Du matin au soir, et nocturnes comprises, les mêmes mélodies rivalisent d’optimisme béat afin que «la magie de Noël» advienne et remplace dans le cœur des foules l’enchantement du Black Friday, en attendant l’envoûtement des soldes de janvier.
Pour le client, c’est dur. Des études ont cependant prouvé que le tissu nerveux demeure à peu près intact à l’écoute répétée de «We Wish you a Happy Christmas», dès lors que l’exposition n’excède pas quarante minutes. Mais pour le personnel contraint d’entendre en boucle et durant des semaines ces bluettes vaselinées du folklore anglo-saxon, la torture auditive s’ajoute à l’agitation des foules impatientes, au marathon des paquets à emballer et au clignotement fou des guirlandes. On a fermé des prisons de la CIA pour moins que ça.

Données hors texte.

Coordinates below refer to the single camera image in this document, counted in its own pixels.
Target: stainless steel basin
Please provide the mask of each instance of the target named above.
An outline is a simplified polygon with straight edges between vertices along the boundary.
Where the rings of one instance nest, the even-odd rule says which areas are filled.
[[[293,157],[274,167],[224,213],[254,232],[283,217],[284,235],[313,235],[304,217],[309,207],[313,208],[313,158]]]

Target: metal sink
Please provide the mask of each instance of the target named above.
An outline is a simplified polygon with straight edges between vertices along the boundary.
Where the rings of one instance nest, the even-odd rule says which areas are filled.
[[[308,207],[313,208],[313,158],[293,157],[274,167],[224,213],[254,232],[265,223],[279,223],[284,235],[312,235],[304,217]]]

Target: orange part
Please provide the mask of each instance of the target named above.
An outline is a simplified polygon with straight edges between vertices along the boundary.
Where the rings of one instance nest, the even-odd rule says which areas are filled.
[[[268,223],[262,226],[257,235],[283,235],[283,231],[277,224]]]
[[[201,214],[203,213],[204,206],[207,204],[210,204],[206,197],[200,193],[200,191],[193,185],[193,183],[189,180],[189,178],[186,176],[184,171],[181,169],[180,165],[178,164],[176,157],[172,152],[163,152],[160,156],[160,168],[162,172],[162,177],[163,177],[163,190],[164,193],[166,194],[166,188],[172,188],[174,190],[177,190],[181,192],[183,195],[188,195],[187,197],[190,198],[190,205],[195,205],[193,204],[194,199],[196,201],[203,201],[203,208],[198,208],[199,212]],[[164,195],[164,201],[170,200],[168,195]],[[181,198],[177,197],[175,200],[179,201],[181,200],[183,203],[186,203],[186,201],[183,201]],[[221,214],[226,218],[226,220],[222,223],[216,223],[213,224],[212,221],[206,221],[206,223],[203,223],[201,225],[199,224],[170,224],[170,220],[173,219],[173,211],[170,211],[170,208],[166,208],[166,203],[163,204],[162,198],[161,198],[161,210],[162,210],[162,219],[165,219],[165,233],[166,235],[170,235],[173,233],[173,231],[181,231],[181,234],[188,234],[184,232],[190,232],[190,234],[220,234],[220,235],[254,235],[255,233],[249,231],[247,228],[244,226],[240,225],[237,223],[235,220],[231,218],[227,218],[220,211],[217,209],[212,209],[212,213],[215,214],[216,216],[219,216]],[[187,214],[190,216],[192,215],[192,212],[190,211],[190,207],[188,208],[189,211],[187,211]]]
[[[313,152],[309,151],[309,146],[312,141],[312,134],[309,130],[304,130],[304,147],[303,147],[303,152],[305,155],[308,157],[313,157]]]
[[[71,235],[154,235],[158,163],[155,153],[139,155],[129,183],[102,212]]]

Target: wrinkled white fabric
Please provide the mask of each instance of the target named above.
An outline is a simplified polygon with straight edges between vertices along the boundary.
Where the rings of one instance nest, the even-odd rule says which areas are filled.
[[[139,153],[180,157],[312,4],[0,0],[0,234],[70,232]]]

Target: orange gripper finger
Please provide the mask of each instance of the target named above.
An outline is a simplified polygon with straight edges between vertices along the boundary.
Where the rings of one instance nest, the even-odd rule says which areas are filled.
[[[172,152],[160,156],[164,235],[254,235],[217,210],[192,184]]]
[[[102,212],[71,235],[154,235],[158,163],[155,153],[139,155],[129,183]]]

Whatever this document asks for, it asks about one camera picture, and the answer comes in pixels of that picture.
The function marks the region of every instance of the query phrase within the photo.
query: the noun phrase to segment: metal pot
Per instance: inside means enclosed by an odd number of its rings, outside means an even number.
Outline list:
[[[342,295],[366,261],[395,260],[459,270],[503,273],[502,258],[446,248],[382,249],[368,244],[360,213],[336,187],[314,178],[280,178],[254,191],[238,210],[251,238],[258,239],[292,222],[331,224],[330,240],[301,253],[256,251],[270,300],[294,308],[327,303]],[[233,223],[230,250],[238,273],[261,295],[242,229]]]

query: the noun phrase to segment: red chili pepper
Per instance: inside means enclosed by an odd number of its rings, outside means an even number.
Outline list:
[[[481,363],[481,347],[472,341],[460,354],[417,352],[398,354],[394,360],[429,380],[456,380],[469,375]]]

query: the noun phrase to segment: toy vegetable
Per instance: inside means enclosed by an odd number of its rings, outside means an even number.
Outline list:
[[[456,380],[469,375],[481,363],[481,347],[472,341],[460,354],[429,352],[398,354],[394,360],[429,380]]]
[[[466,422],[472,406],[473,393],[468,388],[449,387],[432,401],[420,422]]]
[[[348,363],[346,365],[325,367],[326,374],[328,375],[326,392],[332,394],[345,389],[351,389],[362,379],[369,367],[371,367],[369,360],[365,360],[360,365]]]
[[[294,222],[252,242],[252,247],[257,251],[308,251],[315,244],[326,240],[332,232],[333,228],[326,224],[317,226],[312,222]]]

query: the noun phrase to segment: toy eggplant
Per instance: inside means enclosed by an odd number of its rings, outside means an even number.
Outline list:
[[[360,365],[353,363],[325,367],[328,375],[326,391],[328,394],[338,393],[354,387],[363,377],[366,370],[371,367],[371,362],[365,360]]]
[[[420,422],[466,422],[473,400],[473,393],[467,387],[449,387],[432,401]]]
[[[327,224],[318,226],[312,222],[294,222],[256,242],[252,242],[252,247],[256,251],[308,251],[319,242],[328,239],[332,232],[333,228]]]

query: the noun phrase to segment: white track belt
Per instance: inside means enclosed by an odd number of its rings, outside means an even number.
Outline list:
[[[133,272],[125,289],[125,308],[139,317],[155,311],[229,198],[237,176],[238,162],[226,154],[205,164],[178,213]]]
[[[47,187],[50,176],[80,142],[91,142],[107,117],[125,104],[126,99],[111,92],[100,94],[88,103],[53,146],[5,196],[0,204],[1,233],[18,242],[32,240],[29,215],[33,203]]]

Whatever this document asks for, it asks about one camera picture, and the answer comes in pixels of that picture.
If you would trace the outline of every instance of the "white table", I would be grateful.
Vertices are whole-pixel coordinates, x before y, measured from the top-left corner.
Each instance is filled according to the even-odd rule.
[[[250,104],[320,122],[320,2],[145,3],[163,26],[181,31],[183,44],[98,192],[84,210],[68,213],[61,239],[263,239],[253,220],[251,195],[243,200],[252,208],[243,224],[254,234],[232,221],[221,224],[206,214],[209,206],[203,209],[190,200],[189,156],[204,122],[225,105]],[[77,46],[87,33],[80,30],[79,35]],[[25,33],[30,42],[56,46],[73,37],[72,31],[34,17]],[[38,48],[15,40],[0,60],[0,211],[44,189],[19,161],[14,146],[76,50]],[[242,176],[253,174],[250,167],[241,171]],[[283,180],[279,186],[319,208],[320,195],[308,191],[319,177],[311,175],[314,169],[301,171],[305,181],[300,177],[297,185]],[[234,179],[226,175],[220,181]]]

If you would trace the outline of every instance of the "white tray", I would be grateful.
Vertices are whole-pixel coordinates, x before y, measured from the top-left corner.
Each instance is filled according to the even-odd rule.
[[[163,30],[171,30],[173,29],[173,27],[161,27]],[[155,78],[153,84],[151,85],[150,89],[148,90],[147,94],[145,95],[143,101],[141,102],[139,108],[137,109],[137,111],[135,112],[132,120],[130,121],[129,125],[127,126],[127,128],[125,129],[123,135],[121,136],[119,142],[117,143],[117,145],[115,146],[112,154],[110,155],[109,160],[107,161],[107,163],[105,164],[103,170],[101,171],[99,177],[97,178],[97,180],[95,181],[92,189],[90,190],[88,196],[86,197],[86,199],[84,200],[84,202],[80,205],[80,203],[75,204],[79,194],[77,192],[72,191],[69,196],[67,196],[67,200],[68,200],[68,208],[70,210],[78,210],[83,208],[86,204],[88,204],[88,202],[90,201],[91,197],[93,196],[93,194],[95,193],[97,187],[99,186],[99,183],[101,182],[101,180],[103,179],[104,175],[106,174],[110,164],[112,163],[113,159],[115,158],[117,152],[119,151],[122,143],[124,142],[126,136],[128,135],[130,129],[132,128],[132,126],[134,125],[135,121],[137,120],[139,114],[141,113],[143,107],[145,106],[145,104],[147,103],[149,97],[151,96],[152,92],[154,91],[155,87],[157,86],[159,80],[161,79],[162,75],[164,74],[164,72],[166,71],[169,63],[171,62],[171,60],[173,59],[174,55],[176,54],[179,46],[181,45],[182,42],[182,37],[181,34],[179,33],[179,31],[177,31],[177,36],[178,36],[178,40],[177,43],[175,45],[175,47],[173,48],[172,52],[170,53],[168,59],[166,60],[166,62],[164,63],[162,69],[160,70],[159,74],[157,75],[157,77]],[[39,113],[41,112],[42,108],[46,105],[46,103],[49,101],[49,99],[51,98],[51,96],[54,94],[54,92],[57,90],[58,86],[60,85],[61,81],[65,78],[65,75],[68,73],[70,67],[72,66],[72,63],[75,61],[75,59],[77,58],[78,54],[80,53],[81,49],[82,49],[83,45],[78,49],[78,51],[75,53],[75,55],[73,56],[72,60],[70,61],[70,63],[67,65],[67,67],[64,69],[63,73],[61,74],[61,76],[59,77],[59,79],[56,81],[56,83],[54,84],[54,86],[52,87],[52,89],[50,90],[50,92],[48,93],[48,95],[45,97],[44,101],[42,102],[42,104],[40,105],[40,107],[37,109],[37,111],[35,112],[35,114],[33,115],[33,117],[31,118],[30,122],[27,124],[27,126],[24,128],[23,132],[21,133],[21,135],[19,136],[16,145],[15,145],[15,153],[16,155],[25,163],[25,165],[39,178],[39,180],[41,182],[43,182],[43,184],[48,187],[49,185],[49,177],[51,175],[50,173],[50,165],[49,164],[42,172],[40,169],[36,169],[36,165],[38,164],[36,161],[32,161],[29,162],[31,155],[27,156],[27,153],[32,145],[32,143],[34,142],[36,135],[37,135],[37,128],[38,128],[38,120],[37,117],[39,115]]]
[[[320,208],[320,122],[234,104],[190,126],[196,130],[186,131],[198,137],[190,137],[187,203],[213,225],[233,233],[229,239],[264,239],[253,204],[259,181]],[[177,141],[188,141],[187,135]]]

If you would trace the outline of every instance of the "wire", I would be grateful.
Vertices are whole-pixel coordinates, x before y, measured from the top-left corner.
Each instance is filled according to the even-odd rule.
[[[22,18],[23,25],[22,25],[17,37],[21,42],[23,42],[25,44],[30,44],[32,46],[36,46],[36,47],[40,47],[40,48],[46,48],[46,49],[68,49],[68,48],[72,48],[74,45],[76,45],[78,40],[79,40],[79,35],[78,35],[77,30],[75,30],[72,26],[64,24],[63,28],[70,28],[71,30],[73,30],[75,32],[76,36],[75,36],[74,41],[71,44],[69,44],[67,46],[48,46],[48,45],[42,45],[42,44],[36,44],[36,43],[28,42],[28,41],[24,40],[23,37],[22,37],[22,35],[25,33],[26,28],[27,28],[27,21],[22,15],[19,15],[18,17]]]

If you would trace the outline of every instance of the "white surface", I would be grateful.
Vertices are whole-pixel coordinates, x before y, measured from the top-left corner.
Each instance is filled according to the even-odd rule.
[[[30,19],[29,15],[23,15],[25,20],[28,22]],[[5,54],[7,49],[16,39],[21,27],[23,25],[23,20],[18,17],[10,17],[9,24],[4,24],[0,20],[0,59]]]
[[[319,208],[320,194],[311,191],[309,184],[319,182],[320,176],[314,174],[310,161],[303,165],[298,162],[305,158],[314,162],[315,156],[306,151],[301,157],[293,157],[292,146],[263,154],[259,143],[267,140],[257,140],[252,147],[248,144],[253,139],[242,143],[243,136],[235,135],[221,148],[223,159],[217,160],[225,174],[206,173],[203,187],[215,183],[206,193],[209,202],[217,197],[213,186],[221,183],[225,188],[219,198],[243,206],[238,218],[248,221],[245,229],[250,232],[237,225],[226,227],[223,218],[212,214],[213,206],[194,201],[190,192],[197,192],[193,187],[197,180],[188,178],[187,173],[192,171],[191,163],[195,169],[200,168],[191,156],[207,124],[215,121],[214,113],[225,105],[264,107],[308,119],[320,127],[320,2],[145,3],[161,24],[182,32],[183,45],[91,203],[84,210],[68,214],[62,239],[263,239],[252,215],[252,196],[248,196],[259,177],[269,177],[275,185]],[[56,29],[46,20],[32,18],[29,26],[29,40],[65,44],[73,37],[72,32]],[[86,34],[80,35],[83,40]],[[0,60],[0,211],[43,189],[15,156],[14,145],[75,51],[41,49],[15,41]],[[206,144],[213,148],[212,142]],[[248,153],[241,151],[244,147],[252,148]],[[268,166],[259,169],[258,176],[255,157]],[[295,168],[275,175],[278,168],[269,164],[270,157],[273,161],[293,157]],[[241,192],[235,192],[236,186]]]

L’an dernier à la même époque, dans un élan de charité inopinément ravivé par le souvenir ancien de l’Enfant Jésus souriant tout dodu dans sa crèche, et après avoir dû subir deux fois de suite «Last Christmas» de Wham!, alors que je choisissais mes yaourts, je m’enquérais franco de sa résilience mentale auprès de la responsable du rayon. «Franchement, ça va», mentit-elle avec un sourire las. «J’ai connu un magasin où ils passaient Tino Rossi toute la journée!»
Allez, plus que vingt-deux jours.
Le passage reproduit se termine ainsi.